The French research team worked with archaeologists to use a robotic airship to explore a mysterious new room in the Pyramids of Giza.
Since a team of French researchers has developed a detection robot, it may become easier to explore hard-to-reach spaces and ancient ruins, such as the newly discovered void in the Pyramid of Gizakhov.
In collaboration with a project led by Cairo University and the French HIP Institute, the Institute recently used muon tomography to reveal the cavity inside the Pyramid of Khufu-a technique that uses cosmic ray muons to generate three-dimensional images of the volume. .
Although researchers are keen to find out the exact content hidden inside, they cannot easily obtain it. This is where the new detection robot comes in.
These devices are constructed to fit through a hole as small as three centimeters. They also expand and expand themselves to explore spaces of different sizes.
According to members of the center project team, 3D printing is the solution to the challenge of installing all the necessary hardware to such a small diameter.
“In addition to the common technical challenges of miniaturization,” he said, “we need to machine or 3D print many small parts, and there are many moving parts-for example, the current design of our tubular reconnaissance robot has more than 140 ball bearings.”
The team also followed the evolution path from Fused Deposition Modeling (FDM) to Stereo Lithography (SLA).
We started with a 3D printer because it is faster than processing. 3D printing allows us to make highly complex shapes, explained that it is very difficult to get the small parts correct.
“We recently purchased a 3D printer, which is amazing for small and complex parts. Our prototype is much better now, and we can print new parts multiple times a day.”
The first robot is equipped with an omnidirectional camera, which first detects an area and transmits high-resolution images.

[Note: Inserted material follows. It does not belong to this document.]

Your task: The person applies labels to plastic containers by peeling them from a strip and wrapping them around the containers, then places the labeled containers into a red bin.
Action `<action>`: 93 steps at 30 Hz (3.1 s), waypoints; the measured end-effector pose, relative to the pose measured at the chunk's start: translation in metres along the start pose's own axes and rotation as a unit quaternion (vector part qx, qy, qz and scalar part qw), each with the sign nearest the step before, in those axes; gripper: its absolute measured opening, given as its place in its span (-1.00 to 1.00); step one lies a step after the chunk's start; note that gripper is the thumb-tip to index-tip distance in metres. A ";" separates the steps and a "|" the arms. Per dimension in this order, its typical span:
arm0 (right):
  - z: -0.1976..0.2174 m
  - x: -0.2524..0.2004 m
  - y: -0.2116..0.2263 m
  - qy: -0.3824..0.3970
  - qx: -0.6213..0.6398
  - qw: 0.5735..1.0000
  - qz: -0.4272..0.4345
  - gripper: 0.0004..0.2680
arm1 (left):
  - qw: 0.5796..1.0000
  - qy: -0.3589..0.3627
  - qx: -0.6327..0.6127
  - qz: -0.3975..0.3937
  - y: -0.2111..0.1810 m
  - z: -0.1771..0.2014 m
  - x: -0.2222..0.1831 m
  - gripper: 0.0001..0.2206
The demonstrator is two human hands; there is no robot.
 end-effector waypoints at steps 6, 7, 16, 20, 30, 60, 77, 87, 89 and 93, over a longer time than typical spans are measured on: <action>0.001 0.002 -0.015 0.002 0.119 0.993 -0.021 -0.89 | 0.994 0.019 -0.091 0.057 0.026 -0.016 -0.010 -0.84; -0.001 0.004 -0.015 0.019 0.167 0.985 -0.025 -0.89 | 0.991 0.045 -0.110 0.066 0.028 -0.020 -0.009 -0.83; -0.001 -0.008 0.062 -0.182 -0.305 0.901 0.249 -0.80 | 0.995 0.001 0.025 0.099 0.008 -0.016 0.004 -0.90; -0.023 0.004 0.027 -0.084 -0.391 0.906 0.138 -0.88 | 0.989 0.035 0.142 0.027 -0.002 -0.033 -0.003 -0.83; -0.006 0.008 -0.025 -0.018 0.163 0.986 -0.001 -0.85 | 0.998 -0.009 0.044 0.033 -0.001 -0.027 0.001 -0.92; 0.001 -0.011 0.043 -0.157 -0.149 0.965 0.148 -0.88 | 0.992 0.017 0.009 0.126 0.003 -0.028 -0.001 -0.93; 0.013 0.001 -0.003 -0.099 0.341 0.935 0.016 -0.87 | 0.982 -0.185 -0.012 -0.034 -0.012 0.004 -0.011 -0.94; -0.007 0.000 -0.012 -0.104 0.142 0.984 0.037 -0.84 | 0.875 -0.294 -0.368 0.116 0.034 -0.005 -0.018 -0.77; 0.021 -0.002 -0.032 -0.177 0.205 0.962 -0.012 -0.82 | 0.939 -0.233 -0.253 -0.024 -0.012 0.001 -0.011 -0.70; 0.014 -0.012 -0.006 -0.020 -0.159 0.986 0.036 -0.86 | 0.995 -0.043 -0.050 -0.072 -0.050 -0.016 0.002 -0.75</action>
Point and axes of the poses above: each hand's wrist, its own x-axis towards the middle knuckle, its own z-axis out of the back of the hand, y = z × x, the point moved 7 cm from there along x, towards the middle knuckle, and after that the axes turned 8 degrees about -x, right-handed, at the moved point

Once the safety level is determined, a second micro robot is inserted through the same opening. The robotic airship is located in the dock, but can be decoupled to explore the area. It can also be inflated to 80 cm with helium gas. The robot includes lights, cameras and navigation systems.
Once the mission is complete, the equipment returns to the dock, deflates and moves back from the opening.
The present invention opens up a series of opportunities for researchers to explore hard-to-reach spaces. It eliminates the risks and complexity that tasks usually bring.
In addition, the airship shape makes it easier for the robot to navigate; for example, stairs or rocks can move quickly. According to the researchers, it also provides better viewing angles and greater surface area coverage.
The fact that it can fly makes it possible to overcome all obstacles on the ground, complicating exploration, such as stairs or debris.
On the other hand, a small airship does not require an engine to keep it in the air, and has good stability and better safety for the monument, because the risk associated with collision is lower.